Given an array arr of size N and an integer K, the task is to find the maximum for each and every contiguous subarray of size K.

Examples:

Input: arr[] = {1, 2, 3, 1, 4, 5, 2, 3, 6}, K = 3
Output: 3 3 4 5 5 5 6
All ccontigious subarrays of size k are
{1, 2, 3} => 3
{2, 3, 1} => 3
{3, 1, 4} => 4
{1, 4, 5} => 5
{4, 5, 2} => 5
{5, 2, 3} => 5
{2, 3, 6} => 6

Input: arr[] = {8, 5, 10, 7, 9, 4, 15, 12, 90, 13}, K = 4
Output: 10 10 10 15 15 90 90



Approach: To solve this in lesser space complexity we can use two pointer technique.

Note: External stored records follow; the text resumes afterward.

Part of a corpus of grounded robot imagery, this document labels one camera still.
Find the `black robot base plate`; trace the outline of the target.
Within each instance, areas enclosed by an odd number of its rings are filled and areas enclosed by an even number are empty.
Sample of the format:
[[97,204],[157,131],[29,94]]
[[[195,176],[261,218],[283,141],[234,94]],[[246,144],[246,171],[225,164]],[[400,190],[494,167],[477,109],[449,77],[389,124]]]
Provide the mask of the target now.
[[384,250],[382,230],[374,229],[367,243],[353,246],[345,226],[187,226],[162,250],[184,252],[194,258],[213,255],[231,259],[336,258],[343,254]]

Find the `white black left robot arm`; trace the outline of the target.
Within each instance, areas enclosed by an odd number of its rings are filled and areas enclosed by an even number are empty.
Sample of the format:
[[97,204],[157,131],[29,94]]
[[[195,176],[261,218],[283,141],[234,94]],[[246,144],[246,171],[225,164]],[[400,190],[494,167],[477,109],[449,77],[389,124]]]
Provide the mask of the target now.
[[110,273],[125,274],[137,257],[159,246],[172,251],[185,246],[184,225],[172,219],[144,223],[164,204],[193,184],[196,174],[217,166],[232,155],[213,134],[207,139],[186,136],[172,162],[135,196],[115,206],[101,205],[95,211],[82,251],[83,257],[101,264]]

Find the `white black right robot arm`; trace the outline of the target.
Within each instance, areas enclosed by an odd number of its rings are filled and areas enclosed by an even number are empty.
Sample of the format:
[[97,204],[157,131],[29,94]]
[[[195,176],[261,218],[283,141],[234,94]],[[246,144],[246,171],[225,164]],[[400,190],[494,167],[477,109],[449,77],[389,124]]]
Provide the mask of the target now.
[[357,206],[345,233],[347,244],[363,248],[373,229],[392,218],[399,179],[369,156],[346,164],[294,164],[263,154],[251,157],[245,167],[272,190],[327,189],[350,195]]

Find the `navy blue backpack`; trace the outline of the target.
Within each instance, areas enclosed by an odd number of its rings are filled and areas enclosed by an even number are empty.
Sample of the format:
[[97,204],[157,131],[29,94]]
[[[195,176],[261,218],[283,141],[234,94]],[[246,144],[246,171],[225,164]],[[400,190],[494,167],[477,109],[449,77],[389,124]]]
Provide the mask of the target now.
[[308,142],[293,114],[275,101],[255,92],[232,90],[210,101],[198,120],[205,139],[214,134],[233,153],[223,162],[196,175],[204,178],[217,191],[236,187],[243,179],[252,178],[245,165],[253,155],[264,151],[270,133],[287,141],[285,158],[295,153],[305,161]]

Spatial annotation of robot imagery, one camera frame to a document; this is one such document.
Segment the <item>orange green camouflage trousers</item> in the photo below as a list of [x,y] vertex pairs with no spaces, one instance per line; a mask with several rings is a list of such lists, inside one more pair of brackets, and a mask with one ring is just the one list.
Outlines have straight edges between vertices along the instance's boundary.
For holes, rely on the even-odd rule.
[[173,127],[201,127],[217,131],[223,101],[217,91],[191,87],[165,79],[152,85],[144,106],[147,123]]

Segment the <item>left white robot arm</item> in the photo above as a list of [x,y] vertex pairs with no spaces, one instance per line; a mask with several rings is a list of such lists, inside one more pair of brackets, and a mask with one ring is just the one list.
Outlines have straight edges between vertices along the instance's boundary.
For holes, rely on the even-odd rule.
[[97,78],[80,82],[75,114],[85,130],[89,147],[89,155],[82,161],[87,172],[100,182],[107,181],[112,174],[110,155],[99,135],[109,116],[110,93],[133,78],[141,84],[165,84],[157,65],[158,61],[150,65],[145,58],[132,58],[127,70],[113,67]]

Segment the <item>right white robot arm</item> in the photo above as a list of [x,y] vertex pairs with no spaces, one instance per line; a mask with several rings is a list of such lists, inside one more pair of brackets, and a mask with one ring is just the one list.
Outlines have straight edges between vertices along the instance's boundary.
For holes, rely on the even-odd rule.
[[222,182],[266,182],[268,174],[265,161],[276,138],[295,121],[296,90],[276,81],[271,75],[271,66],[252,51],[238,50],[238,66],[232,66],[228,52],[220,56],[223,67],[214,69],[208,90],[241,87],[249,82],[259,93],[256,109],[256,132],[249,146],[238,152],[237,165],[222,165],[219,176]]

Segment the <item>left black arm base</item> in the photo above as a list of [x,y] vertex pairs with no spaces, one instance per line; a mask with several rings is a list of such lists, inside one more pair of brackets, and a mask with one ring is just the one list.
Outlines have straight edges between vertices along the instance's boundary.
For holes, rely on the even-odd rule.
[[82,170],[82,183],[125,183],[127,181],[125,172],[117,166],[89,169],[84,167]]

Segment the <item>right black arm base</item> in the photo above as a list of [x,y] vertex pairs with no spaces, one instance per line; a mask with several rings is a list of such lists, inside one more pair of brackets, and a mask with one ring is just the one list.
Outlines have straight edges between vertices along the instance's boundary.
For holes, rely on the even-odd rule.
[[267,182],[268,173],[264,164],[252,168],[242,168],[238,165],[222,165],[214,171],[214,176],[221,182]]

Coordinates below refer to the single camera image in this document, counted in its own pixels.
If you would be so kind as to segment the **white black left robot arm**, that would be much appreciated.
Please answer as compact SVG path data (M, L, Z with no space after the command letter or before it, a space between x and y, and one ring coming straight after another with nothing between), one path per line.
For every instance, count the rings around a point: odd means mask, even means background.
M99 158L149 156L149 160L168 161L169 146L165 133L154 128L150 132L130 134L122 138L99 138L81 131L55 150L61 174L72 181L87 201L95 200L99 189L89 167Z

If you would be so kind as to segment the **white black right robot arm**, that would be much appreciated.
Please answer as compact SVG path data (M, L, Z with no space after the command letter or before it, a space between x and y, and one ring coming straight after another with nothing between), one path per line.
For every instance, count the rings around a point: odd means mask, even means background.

  • First variable pointer iterates through the subarray and finds maximum element from given size K
  • Second variable pointer marks the ending index of the first variable pointer i.e., (i + K – 1)th index.
  • When the first variable pointer reaches the index of second variable pointer, maximum of that subarray has been computed and will be printed.
  • The process is repeated until second variable pointer reach last array index (i.e array_size – 1).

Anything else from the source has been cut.